> **Work task**
Scan the entries for lines with the word "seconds" and copy those lines.

> **Data shown**
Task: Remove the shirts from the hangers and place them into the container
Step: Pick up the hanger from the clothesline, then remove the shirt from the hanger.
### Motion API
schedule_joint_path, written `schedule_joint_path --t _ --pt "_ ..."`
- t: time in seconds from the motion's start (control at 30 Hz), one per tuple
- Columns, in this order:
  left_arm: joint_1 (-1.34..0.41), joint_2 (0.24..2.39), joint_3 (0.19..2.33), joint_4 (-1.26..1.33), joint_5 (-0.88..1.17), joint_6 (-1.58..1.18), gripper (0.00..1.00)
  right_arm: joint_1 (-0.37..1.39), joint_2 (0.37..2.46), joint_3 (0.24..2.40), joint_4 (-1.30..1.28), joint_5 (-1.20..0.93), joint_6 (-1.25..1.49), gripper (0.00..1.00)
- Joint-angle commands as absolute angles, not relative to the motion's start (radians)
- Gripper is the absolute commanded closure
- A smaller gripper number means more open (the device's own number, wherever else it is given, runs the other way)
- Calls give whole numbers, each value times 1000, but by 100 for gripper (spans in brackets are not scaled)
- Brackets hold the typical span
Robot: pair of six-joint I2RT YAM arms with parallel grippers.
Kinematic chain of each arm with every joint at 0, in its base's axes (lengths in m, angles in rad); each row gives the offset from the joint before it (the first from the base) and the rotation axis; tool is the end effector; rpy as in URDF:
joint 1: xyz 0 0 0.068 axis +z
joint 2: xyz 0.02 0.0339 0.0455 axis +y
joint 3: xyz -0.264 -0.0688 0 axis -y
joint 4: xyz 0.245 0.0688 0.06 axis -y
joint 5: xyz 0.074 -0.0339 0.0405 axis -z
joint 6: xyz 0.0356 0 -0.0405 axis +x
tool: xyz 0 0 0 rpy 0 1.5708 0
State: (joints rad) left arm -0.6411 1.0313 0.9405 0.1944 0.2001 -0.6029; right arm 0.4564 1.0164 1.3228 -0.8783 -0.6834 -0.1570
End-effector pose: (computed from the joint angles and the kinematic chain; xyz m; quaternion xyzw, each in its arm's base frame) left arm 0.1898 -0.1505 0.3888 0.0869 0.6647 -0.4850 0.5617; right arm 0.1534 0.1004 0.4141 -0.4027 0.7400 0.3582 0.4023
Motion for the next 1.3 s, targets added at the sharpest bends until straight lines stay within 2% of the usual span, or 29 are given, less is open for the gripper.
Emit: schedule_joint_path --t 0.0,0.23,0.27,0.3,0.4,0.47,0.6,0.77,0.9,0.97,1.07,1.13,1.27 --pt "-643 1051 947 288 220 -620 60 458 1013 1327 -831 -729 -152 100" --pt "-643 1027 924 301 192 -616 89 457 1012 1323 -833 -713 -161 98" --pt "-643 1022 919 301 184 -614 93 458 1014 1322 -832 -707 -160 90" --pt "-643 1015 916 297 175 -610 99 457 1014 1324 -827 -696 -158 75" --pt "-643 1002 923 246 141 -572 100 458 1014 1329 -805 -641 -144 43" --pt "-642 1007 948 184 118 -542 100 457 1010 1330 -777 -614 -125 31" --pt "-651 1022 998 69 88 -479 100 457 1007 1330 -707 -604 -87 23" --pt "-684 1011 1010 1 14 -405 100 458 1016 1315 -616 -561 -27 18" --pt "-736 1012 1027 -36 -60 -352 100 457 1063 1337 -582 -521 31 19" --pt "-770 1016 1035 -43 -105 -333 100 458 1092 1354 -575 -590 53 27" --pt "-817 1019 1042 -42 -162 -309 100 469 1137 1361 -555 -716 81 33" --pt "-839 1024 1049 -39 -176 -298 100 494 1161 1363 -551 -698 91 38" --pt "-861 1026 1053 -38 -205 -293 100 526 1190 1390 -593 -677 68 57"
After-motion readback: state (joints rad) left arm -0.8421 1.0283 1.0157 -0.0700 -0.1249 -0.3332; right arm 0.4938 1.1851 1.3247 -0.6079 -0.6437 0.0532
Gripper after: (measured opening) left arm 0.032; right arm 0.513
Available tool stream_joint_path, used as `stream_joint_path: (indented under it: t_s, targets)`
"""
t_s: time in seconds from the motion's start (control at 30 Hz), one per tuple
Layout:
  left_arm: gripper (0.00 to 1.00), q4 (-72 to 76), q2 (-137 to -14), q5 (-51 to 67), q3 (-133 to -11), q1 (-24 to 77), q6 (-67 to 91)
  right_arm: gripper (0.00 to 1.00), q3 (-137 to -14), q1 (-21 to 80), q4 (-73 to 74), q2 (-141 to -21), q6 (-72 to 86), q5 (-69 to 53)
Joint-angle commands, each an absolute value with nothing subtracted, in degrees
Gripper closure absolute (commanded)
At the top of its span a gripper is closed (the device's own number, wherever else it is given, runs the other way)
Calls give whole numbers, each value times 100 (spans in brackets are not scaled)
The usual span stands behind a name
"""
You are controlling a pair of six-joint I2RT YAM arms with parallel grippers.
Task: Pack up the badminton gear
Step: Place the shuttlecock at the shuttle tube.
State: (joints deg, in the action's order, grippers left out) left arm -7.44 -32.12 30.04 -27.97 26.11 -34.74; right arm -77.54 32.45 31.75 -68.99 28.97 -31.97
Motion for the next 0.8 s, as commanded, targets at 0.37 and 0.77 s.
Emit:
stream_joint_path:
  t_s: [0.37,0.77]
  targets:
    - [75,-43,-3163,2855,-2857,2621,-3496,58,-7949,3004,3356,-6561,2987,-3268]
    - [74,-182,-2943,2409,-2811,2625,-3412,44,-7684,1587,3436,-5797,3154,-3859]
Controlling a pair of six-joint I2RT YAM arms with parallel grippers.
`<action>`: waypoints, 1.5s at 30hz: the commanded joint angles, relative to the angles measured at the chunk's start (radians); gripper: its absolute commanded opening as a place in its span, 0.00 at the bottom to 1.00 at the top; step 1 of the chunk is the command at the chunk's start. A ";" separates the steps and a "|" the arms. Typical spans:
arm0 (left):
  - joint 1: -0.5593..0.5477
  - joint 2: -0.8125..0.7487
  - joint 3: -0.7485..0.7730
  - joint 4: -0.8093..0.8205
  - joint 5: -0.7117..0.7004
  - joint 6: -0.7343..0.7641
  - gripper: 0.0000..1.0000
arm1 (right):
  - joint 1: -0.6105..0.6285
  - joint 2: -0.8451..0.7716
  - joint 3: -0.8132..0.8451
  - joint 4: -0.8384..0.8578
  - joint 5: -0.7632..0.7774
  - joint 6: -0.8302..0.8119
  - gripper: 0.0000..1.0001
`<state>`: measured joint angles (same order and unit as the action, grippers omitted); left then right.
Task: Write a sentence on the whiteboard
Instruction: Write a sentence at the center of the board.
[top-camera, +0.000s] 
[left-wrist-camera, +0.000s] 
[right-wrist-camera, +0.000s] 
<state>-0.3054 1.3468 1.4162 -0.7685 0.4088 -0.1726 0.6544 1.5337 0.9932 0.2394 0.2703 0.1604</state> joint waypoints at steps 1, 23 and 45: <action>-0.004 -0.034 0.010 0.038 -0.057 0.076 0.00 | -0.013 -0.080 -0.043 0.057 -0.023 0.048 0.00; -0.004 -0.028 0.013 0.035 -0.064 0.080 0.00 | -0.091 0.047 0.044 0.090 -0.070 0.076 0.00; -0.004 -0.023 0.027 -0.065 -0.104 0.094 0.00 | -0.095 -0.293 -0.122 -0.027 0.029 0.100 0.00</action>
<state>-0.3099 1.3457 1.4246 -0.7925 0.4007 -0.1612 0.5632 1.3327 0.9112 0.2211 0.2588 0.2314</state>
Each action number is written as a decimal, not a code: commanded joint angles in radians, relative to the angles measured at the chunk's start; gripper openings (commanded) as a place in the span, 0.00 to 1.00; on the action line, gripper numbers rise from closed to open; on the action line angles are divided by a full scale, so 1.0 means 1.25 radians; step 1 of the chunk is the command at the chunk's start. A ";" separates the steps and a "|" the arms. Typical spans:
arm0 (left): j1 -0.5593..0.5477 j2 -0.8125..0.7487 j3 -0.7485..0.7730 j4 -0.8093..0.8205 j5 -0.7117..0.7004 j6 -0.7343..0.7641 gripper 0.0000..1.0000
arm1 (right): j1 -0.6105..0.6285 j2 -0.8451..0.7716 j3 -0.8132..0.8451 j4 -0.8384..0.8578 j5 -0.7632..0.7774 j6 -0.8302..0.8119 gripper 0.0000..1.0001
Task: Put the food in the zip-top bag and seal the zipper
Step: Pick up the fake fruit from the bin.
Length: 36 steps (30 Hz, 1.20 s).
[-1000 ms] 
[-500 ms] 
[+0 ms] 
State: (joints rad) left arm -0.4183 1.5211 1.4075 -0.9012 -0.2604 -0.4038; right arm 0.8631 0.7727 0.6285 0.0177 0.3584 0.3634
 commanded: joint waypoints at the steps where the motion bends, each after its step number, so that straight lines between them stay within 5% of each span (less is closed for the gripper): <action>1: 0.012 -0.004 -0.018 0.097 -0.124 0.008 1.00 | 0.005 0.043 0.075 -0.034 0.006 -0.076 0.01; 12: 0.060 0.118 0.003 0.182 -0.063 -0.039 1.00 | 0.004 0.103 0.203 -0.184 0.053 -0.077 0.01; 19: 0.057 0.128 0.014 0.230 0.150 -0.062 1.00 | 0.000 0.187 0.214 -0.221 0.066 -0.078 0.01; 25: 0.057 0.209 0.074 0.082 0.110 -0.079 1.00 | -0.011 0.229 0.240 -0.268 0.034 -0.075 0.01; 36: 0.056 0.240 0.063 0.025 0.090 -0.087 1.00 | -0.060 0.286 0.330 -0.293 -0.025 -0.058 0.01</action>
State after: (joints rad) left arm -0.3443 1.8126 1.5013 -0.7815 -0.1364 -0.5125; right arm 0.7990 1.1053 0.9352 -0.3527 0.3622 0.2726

> **Answer section**
- t: time in seconds from the motion's start (control at 30 Hz), one per tuple
t_s: time in seconds from the motion's start (control at 30 Hz), one per tuple

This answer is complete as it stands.